(Assignment) The data below holds a line containing "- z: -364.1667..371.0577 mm" and a line containing "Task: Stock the"; please quote exactly those two lines and every line between them, and nothing else.

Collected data

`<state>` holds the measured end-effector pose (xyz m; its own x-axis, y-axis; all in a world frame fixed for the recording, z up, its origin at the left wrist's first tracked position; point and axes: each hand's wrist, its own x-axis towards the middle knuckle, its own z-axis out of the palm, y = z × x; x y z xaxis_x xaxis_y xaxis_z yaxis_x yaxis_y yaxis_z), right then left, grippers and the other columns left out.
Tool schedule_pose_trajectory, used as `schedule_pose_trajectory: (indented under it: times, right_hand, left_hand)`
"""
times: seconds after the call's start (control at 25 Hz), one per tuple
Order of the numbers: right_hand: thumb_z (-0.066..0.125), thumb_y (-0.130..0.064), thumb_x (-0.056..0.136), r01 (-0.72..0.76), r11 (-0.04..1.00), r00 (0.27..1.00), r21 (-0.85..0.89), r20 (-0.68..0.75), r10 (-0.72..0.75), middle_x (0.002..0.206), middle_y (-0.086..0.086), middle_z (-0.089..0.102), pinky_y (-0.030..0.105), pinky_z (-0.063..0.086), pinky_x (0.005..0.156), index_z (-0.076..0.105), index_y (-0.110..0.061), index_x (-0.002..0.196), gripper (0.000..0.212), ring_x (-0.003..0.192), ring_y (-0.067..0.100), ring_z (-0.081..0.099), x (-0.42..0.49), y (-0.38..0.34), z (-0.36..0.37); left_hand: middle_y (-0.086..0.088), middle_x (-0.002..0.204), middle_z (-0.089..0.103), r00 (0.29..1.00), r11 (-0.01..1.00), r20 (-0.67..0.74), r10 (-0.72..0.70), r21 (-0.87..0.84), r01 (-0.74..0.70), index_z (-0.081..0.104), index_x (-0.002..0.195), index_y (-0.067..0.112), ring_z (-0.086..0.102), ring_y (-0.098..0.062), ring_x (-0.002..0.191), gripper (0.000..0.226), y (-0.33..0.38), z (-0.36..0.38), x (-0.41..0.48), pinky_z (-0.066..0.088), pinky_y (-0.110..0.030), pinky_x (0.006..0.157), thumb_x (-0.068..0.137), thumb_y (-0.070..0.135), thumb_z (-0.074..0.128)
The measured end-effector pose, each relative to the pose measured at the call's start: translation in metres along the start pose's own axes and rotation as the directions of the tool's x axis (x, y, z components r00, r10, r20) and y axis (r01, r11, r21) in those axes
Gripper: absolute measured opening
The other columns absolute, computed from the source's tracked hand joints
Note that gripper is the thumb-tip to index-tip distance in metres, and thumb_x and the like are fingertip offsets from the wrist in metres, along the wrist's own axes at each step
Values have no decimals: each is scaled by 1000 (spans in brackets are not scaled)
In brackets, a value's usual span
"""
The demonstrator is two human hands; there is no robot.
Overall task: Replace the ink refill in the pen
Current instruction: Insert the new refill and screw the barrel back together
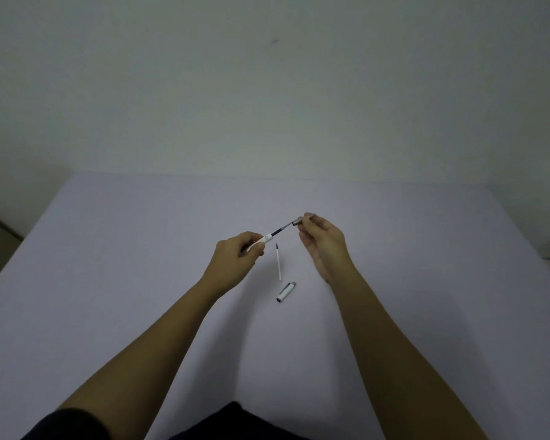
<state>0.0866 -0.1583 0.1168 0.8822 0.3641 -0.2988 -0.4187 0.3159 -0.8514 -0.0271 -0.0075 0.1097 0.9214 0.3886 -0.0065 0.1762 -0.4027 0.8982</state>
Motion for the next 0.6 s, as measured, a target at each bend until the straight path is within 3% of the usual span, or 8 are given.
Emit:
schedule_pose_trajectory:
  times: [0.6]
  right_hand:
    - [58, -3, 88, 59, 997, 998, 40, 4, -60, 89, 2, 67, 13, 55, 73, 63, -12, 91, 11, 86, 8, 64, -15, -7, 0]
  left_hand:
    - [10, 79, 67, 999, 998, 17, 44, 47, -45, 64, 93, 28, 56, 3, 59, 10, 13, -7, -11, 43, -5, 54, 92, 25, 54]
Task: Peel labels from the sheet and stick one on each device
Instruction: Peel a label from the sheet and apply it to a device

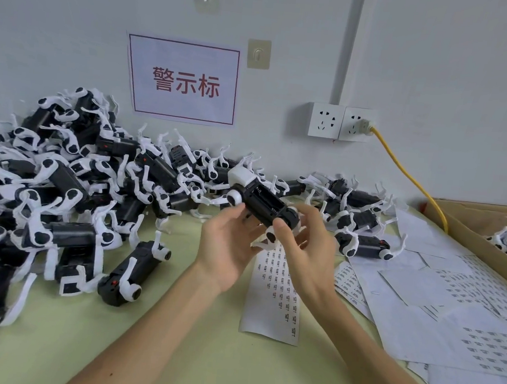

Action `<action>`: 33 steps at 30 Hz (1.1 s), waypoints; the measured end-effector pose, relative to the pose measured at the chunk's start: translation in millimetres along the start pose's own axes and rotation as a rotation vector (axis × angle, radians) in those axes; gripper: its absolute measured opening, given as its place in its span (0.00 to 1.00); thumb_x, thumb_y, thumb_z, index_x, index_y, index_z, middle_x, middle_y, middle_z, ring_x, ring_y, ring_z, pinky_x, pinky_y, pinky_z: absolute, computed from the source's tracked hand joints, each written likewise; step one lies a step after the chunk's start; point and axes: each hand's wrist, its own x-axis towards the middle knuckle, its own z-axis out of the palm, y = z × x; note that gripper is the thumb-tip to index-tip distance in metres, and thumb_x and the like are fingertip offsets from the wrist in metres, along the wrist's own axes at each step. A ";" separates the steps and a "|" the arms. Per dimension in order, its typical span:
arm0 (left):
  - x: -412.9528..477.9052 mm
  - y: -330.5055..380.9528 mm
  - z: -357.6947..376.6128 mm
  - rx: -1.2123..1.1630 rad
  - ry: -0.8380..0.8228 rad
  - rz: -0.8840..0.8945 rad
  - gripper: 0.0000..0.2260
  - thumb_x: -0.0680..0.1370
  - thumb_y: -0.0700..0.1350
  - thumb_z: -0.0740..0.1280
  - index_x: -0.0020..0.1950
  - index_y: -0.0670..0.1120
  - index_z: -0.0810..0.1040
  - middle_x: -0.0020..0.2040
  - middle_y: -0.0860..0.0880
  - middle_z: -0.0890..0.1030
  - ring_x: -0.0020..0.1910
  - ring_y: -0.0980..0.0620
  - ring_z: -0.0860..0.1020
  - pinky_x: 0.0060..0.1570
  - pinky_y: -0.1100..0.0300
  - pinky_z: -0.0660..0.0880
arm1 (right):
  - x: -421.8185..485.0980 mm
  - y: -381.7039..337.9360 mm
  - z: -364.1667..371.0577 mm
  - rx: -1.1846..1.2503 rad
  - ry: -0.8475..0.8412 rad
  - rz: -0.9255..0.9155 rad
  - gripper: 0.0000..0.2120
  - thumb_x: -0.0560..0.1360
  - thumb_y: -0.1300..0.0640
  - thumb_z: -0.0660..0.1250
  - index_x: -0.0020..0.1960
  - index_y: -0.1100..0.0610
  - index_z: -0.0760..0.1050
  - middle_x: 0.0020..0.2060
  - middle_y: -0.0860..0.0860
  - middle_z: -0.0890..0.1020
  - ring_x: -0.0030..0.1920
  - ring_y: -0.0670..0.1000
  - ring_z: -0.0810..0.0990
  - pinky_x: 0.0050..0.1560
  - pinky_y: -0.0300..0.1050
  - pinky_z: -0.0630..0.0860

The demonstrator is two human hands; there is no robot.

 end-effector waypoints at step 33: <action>4.6 7.2 -8.5 0.047 0.300 0.007 0.13 0.77 0.55 0.71 0.50 0.46 0.88 0.52 0.46 0.87 0.47 0.49 0.87 0.39 0.58 0.82 | -2.8 -9.2 0.6 -0.138 -0.426 -0.149 0.23 0.81 0.46 0.62 0.76 0.41 0.69 0.76 0.34 0.66 0.74 0.33 0.62 0.72 0.35 0.60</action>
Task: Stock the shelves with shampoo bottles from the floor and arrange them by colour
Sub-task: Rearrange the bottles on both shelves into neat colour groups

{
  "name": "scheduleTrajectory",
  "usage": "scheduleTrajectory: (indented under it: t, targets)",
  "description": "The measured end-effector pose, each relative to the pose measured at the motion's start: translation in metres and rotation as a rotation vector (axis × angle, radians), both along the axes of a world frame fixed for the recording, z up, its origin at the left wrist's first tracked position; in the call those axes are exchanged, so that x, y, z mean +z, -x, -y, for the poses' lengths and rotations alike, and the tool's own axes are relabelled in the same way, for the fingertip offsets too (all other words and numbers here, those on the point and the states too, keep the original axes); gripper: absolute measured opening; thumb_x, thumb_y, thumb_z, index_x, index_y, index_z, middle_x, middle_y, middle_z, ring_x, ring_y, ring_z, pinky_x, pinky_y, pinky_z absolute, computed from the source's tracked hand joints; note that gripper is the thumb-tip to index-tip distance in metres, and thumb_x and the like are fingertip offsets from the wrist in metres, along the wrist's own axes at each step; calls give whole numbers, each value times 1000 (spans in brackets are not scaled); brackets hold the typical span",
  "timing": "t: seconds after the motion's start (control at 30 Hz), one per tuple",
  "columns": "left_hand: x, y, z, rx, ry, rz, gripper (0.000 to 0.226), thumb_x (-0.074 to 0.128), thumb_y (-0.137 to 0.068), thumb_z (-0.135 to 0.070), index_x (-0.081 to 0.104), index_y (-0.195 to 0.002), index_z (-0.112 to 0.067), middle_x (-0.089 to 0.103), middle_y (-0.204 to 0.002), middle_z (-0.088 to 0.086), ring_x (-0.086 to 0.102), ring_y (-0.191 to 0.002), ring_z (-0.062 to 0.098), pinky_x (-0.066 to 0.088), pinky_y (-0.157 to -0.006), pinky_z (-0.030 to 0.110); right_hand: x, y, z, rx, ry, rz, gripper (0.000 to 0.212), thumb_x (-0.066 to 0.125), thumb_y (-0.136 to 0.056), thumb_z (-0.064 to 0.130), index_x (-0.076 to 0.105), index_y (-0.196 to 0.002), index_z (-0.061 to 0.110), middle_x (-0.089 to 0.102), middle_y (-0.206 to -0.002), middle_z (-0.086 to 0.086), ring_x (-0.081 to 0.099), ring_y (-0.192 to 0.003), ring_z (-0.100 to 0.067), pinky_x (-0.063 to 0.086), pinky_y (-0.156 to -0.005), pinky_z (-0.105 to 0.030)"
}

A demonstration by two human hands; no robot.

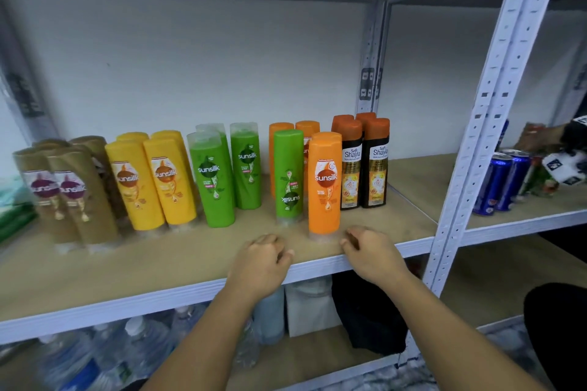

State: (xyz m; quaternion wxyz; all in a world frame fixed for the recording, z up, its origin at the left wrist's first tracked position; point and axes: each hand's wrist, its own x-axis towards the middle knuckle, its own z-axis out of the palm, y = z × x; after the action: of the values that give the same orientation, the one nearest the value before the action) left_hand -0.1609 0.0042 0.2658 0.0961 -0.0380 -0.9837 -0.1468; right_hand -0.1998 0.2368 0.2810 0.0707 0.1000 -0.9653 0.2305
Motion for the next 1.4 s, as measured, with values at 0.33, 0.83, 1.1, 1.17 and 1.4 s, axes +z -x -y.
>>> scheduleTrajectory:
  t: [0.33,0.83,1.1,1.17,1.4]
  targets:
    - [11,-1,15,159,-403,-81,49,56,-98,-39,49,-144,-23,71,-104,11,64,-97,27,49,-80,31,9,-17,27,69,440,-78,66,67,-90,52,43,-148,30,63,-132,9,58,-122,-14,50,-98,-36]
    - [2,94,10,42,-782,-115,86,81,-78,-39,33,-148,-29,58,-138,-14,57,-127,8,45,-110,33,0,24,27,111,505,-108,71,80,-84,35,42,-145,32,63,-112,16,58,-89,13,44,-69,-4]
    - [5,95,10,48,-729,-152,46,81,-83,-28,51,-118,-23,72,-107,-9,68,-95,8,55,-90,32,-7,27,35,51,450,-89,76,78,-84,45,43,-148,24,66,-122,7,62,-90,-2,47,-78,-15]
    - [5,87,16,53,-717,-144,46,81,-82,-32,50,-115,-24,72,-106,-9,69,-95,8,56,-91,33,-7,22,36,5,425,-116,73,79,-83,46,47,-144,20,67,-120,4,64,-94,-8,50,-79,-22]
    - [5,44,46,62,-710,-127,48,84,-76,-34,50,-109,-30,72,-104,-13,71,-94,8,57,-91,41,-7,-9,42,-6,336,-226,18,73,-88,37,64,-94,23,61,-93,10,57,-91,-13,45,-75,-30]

(Response area)
  - z: -364.1667..371.0577 mm
  - rx: -1.1846..1.2503 rad
  - ry: -0.8475..0.8412 rad
  - rz: -0.9255..0.9155 rad
  - gripper: 0.0000..0.2120
  - thumb_x: -0.0560..0.1360
  - thumb_y: -0.1300..0.0640
  - thumb_z: -0.0660..0.1250
  - index_x: -0.0020..0.1960
  - index_y: -0.1100..0.0610
  - index_z: -0.0760..0.1050
  - middle_x: 0.0020..0.2060
  - middle_y: -0.0860..0.0860
  - middle_z: -0.0890..0.1020
  - ring_x: -0.0030..0.1920
  - ring_y: -0.0670..0.1000
  - ring_z: -0.0810..0.0990
  - pinky_x: 0.0050..0.1560
  - pinky_y: -0.0300..0.1050
  - pinky_z: -0.0630..0.0860

The demonstrator is two human hands; there is no robot.

 end-effector waypoints at step 33: <action>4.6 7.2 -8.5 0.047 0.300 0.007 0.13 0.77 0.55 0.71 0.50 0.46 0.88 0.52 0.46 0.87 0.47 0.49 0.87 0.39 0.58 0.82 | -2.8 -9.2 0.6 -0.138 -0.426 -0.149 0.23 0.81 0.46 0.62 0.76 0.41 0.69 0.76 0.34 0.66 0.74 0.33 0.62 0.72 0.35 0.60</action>
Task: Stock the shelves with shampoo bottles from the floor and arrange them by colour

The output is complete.